RECORDS SHOWN>
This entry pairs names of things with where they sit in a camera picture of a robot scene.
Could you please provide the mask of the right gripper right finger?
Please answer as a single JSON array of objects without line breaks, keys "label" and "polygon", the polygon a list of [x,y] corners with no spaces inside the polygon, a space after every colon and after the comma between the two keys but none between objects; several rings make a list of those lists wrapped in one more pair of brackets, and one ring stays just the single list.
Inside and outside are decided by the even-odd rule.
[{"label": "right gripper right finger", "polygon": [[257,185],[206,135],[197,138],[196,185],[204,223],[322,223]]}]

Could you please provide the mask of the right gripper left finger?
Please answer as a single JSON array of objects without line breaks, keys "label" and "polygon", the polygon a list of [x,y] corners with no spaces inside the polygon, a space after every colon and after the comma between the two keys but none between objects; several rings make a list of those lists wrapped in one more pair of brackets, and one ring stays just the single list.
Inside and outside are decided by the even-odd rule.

TASK ITEM> Transcribe each record exactly as it is written above.

WRITTEN ANSWER>
This entry pairs names of things with where they sit in a camera picture of a robot scene.
Could you please provide the mask of the right gripper right finger?
Please answer as a single JSON array of objects without line breaks, keys "label" and "polygon", the polygon a list of [x,y] corners with no spaces inside the polygon, a space after every colon and after the comma between the two keys but none between objects; several rings make a list of those lists wrapped in one more pair of brackets, and one ring stays just the single list.
Inside and outside are decided by the even-odd rule.
[{"label": "right gripper right finger", "polygon": [[257,185],[206,135],[197,138],[196,185],[204,223],[322,223]]}]

Could you please provide the mask of the right gripper left finger?
Please answer as a single JSON array of objects without line breaks, keys "label" and "polygon", the polygon a list of [x,y] corners with no spaces inside the polygon, a space after every colon and after the comma between the two keys but none between objects; several rings make a list of those lists wrapped in one more pair of brackets, and one ring stays just the single list.
Inside and outside are decided by the even-odd rule.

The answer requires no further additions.